*Problem requirements:* What lines of the material below include the string "beige"? Copy all of them.
--- Material for this task Enclosed Below ---
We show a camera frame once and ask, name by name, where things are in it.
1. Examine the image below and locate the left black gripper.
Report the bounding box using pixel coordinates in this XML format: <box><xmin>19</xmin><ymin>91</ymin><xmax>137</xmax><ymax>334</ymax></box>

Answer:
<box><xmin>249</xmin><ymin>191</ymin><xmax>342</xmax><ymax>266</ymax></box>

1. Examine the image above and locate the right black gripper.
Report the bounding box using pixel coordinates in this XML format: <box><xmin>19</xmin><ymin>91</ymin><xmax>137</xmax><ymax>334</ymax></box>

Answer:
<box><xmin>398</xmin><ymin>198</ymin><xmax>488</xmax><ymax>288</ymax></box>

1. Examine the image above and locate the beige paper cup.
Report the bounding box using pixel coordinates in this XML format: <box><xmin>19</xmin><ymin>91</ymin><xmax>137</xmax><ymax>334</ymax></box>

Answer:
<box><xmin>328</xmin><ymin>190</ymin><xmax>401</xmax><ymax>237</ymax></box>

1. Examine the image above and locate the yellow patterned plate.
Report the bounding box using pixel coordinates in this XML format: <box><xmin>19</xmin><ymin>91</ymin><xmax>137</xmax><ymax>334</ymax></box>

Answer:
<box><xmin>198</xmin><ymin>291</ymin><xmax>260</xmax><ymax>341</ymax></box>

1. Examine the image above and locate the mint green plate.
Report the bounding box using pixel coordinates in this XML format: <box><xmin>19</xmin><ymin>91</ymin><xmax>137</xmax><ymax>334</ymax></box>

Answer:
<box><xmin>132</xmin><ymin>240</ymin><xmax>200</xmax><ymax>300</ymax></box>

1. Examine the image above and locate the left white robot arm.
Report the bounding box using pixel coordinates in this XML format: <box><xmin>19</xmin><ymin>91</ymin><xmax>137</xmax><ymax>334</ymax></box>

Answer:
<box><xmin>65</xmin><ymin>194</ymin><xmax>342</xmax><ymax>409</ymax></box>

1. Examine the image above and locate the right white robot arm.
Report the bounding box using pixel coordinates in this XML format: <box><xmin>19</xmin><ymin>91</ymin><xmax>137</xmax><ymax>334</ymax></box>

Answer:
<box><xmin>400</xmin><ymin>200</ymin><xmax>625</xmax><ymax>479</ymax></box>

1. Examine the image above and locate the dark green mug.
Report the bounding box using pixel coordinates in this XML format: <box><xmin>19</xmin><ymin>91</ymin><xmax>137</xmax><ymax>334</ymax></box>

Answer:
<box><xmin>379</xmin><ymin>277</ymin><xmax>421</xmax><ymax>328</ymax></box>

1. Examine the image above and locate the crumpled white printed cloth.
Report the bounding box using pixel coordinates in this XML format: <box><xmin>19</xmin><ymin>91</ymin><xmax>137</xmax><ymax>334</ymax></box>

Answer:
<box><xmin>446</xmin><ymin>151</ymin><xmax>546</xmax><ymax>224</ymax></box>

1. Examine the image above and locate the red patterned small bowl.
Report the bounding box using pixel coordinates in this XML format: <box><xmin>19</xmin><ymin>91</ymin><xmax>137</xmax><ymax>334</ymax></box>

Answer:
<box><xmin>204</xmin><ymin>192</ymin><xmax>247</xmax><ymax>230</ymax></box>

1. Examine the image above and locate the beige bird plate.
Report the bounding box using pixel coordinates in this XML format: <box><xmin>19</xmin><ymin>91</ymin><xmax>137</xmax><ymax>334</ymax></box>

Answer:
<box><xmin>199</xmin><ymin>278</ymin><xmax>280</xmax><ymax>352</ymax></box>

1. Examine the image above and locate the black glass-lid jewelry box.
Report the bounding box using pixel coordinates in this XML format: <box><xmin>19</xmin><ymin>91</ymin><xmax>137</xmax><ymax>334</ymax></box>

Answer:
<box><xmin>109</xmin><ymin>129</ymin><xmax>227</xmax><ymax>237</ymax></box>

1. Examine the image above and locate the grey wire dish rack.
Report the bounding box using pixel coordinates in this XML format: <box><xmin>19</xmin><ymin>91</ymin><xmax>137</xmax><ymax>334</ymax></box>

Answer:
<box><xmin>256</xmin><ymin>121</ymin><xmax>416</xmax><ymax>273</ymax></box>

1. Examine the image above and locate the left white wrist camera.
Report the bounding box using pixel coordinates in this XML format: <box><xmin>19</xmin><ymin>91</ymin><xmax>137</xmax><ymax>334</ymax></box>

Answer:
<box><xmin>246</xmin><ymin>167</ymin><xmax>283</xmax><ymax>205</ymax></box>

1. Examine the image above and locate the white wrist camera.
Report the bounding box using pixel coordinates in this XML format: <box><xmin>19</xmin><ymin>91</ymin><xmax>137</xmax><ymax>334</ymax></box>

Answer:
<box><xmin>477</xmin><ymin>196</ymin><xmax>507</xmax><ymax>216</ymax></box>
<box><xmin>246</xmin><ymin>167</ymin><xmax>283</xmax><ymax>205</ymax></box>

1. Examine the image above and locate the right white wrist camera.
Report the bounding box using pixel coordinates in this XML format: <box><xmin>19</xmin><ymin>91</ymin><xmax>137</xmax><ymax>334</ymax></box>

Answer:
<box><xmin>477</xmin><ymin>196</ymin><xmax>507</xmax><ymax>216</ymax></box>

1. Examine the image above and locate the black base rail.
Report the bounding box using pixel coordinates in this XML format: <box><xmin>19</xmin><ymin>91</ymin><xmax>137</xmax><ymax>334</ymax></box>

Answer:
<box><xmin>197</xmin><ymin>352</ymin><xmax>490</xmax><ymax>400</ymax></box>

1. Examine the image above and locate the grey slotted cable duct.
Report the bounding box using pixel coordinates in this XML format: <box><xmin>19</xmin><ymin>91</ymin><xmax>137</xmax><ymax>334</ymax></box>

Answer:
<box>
--- End of Enclosed Material for this task ---
*Expected answer:*
1. Examine the image above and locate the beige paper cup.
1. Examine the image above and locate the beige bird plate.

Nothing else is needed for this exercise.